Overall, I think realistic expectations for 2025 could be around €8/FCF share, with very sustainable leverage around 2x Adj. EBITDA and earnings growth in the low to mid range thereafter. This would probably be worth a trading multiple of 16x-20x FCF. Thus, in 2025, a share should be worth between €128 and €160 (~3x compared to the current price). At mid-term, this would represent an EV of ~€170 billion, for an EV/EBITDA multiple of around 12.

Bayer would be past its Xarelto patent cliff and close to losing Eylea’s exclusivity (which, however, shouldn’t result in a significant and immediate loss of revenue, as an injection into the eye creates probably greater brand loyalty).

Acquiring Monsanto would outgrow its primary risks and begin to deliver its benefits.

Obviously, the whole projection depends on the Roundup settlement: how much will be paid, when and if it will also resolve all future cases – these are the key questions.
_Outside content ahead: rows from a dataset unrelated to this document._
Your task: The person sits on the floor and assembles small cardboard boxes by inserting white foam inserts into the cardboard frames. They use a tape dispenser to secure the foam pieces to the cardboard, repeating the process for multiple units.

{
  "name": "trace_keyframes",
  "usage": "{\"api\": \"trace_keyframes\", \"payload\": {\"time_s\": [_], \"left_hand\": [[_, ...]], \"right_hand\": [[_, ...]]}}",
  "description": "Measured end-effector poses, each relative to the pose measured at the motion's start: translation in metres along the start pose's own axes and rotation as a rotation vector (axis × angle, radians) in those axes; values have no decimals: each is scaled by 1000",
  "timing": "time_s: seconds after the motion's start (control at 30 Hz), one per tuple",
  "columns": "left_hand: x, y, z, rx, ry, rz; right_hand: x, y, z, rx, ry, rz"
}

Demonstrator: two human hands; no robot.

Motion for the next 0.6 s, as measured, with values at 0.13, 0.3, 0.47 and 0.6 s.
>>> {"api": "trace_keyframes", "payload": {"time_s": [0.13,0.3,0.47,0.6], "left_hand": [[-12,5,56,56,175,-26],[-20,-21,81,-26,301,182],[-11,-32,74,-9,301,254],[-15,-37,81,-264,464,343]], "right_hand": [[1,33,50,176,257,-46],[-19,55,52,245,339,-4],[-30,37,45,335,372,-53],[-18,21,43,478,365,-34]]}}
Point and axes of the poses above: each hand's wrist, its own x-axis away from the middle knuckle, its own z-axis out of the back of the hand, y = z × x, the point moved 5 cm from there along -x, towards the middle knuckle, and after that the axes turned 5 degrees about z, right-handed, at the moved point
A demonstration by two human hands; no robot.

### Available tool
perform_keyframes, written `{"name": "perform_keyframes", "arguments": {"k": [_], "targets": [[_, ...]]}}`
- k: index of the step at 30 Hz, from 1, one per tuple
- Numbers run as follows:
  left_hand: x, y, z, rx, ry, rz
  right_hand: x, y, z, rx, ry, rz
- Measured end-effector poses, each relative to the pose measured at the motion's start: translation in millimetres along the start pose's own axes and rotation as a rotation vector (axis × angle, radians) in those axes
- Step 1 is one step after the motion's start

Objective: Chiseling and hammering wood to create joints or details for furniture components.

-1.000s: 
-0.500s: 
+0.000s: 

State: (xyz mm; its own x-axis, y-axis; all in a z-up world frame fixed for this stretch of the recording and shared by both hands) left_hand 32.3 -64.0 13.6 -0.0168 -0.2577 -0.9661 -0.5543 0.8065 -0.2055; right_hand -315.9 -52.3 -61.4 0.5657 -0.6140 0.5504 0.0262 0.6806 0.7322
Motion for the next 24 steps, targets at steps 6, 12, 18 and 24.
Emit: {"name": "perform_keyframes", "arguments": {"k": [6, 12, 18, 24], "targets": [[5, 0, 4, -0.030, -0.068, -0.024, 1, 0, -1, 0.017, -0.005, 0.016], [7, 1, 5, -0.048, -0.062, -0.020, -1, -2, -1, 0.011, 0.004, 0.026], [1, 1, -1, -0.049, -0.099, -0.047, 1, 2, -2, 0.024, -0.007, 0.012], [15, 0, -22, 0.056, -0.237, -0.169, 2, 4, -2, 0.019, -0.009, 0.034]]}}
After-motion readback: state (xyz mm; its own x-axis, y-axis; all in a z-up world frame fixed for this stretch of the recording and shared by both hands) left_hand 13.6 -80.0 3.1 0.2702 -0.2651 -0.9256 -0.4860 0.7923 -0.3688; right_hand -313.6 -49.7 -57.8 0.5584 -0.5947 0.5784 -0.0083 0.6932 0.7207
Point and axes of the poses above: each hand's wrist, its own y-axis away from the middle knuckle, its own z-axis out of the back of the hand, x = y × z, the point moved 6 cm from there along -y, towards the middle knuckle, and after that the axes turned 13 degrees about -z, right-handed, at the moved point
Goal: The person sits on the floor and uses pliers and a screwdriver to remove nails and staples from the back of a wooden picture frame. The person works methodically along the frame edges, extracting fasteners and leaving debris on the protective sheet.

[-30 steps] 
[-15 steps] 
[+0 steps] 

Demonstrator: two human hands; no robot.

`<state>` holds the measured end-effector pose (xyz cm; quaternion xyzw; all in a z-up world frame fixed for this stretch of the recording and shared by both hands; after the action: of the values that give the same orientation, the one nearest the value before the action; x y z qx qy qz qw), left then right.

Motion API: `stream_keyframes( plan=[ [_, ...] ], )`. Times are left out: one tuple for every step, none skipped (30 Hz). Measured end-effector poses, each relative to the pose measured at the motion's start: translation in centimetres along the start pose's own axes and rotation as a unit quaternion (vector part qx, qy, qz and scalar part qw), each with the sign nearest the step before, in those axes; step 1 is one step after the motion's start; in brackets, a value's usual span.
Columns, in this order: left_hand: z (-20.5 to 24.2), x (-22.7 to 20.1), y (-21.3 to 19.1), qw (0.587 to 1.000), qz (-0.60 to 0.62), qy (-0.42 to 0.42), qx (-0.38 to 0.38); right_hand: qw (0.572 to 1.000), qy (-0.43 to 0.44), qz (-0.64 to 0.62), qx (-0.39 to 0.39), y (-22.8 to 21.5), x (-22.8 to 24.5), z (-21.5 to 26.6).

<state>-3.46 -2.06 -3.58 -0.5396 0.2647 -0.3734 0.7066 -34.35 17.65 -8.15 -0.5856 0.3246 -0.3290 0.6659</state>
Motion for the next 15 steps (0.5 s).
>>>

A higher than expected settlement could have a serious impact on growth investments or even cripple the business. On the other hand, even a slightly higher amount combined with a much slower payment schedule could actually be very helpful.

At the end of the line

Bayer is cheap without a doubt, but there are significant risks. Although I usually manage a concentrated portfolio, I will not make Bayer a large position. Since lawyers and plaintiffs have no interest in putting the company out of business, on a probabilistic basis, it’s a smart bet. However, size your position carefully.